Olha ao teu redor...tudo é escombro. Porque és feito de mentira e de soberba. E mesmo que te retorcesse e sangrasse, nem mesmo assim te adiantaria. Porque os teus arredores são de escuras amarras, de amargas partidas, de negras funduras. Não sabes ainda dos teus adversos. Mas quando olhares teus arredores, quando eu te disser “te sei” e quando me disseres “te vejo”, te darás conta do grande e aterrorizante aguilhão que te aprisionas. E nada disso te adiantará. Porque serei tua dor, tua escrita, teu espinho, um punhado de sal sobre teu corte.

“E não haverá mais nada, negro amor.”

terça-feira, 11 de setembro de 2012

REENCONTRO





Marquei o encontro para às três da tarde.
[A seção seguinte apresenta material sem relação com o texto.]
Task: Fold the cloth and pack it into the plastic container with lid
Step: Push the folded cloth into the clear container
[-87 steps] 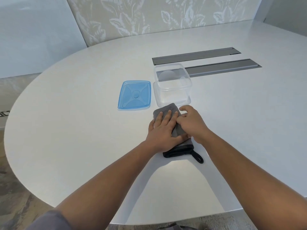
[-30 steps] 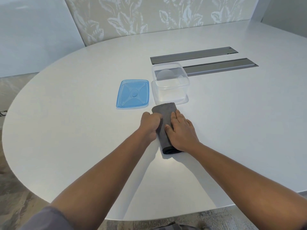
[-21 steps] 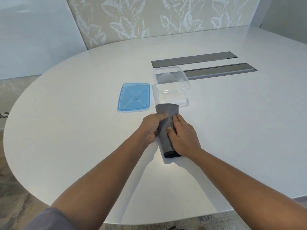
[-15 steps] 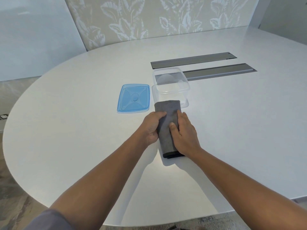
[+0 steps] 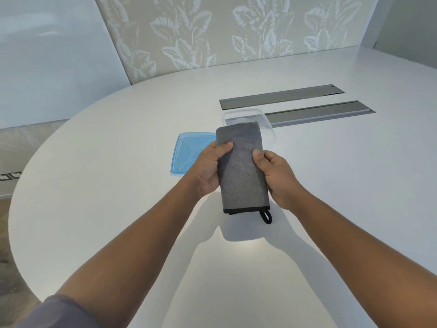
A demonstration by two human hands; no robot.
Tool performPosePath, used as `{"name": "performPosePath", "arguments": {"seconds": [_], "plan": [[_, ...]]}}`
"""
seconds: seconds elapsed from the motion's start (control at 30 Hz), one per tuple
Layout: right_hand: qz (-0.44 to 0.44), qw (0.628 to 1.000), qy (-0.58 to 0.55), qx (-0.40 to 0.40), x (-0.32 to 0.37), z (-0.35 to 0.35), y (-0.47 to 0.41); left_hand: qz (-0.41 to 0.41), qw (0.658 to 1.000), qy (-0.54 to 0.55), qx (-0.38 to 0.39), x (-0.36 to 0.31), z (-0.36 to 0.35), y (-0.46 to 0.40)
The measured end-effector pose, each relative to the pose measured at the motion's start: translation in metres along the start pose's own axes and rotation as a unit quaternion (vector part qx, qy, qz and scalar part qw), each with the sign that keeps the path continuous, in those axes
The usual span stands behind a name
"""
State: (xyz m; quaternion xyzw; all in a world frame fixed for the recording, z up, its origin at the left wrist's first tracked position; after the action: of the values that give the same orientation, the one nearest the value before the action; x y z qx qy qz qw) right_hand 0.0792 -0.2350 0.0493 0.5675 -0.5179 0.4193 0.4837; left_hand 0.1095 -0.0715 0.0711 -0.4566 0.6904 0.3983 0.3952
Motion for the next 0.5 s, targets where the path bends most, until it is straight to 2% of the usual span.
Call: {"name": "performPosePath", "arguments": {"seconds": [0.13,0.33,0.5], "plan": [[0.060,0.998,0.020,0.017,0.040,-0.003,-0.020,-0.066,0.997,-0.032,0.016,-0.033,-0.006,-0.024],[0.170,0.984,0.054,0.001,0.105,-0.006,-0.068,-0.183,0.979,-0.063,0.065,-0.101,-0.023,-0.071],[0.215,0.975,0.059,0.008,0.128,0.001,-0.111,-0.219,0.969,-0.074,0.082,-0.127,-0.029,-0.109]]}}
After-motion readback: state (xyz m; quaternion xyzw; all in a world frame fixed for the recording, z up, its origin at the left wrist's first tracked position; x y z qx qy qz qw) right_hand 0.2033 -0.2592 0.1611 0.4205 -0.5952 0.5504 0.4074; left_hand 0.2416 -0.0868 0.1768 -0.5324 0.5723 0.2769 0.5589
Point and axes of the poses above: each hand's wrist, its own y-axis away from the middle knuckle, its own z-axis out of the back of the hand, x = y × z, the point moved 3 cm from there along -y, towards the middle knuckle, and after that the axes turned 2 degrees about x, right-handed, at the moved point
Não gosto de esperas, não sei o que fazer com as mãos deixadas sobre as coxas em total abandono. Minhas mãos me denunciam e eu não gosto de esperas. Sentei-me no banquinho da praça e aguardei  que ele aparecesse na esquina da rua com as mãos cheias de papel. Estou escrevendo um novo romance – confabulou no telefone – gostaria de te mostrar. Penso que este homem é louco. Enquanto vejo-o se aproximar, lembro do dia em que o conheci. Cara de escritorzinho barato. Desses que fumam o dia inteiro e bebem coca-cola sem gás. Dono de um sorriso mágico e de um beijo fantástico. Preciso experimentar – pensei. Dizem que escritores tem um quê a mais. Uma palavra decorada do livro de Clarice para dizer naquela hora em que fica difícil respirar. A frase queima e arrepia a pele. Ele também leu muitos livros sobre o amor, mais ainda sobre sexo. Deve saber das coisas esse menino com cara de homem.

Chegou e jogou os papéis no meu colo. Levei um susto, mas ele sempre foi assim- estabanado com as coisas. Nunca com o corpo. Este, ele conhece milímetro por milímetro. E o que fazer com os milímetros. Dono de uma voz rouca quando excitado. Hálito de menta. Cigarro de menta. Lembro do cheiro da pequena biblioteca onde nos beijamos a primeira vez.  Cansei de esperar que ele me beijasse. Enquanto me mostrava sua coleção de revistas, eu fui olhando hipnoticamente para sua boca e já nem ouvia o que ele falava, minha imaginação ia à mil imaginando o que aquela boca poderia fazer calada. Beijei-o demoradamente e fui empurrando-o contra a estante de livros. Colei em seu corpo. Senti seu desejo. Então escritores também desejam ardentemente na vida real, que bom. O beijo demorou demais e me desvencilhei daquela boca com uma desculpa qualquer.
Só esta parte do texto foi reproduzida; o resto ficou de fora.